◆ Task to carry out:
Return the lines below that contain "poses".

◆ Dataset excerpts:
[Start of Attachment]

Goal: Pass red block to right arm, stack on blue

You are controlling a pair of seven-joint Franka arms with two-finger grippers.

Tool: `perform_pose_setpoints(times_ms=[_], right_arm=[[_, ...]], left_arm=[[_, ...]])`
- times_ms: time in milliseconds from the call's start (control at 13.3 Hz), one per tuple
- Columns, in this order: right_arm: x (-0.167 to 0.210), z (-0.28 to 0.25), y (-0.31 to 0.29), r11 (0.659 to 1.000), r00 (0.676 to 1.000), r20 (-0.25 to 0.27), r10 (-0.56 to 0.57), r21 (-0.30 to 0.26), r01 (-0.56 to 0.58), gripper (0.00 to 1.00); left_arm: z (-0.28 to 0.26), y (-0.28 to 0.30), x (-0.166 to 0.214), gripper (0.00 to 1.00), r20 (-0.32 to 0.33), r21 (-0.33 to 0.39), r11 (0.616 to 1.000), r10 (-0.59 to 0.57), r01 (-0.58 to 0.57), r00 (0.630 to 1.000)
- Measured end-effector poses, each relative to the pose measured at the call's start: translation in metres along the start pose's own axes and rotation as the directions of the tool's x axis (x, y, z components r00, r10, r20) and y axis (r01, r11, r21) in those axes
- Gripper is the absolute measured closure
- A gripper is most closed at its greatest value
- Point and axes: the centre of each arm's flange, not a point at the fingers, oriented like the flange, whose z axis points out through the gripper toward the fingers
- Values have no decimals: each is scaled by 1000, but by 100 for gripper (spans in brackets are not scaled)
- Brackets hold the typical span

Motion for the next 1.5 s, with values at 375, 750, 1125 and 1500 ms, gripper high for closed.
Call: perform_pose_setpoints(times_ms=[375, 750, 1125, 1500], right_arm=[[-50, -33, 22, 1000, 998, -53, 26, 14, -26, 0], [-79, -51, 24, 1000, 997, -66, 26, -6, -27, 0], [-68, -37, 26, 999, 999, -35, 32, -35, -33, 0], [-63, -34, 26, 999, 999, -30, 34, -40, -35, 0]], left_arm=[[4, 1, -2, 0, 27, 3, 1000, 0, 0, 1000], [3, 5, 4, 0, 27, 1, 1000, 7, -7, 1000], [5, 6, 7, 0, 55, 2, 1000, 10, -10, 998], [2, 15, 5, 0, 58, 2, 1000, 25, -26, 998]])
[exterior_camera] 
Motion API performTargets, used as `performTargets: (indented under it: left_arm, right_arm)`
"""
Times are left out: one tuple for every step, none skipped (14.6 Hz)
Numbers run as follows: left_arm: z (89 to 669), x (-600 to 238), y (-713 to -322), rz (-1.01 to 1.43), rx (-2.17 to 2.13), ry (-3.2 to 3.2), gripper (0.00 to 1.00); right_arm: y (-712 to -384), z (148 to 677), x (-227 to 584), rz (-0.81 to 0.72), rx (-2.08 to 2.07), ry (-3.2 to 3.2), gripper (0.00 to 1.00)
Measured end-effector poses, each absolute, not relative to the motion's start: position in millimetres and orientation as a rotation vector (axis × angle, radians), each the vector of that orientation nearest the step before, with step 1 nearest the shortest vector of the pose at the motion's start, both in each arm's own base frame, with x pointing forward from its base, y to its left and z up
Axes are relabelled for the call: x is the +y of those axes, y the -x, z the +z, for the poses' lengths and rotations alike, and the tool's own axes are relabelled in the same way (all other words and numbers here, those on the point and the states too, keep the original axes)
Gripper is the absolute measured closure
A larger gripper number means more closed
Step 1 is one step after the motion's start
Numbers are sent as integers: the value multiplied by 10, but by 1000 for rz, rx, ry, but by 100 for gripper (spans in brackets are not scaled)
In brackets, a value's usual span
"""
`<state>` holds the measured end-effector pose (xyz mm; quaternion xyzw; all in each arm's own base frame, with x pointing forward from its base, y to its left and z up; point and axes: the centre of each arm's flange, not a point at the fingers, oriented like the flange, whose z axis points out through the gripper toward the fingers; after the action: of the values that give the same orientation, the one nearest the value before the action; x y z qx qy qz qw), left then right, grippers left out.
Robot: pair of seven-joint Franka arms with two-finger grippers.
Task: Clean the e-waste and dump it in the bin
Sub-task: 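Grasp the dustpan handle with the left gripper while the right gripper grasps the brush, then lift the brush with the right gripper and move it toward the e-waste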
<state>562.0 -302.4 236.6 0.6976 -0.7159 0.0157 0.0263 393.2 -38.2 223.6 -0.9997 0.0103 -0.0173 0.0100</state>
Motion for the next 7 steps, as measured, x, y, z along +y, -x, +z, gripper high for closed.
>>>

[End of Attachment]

◆ Output of the exercise:
- Measured end-effector poses, each relative to the pose measured at the call's start: translation in metres along the start pose's own axes and rotation as the directions of the tool's x axis (x, y, z components r00, r10, r20) and y axis (r01, r11, r21) in those axes
Measured end-effector poses, each absolute, not relative to the motion's start: position in millimetres and orientation as a rotation vector (axis × angle, radians), each the vector of that orientation nearest the step before, with step 1 nearest the shortest vector of the pose at the motion's start, both in each arm's own base frame, with x pointing forward from its base, y to its left and z up
Axes are relabelled for the call: x is the +y of those axes, y the -x, z the +z, for the poses' lengths and rotations alike, and the tool's own axes are relabelled in the same way (all other words and numbers here, those on the point and the states too, keep the original axes)

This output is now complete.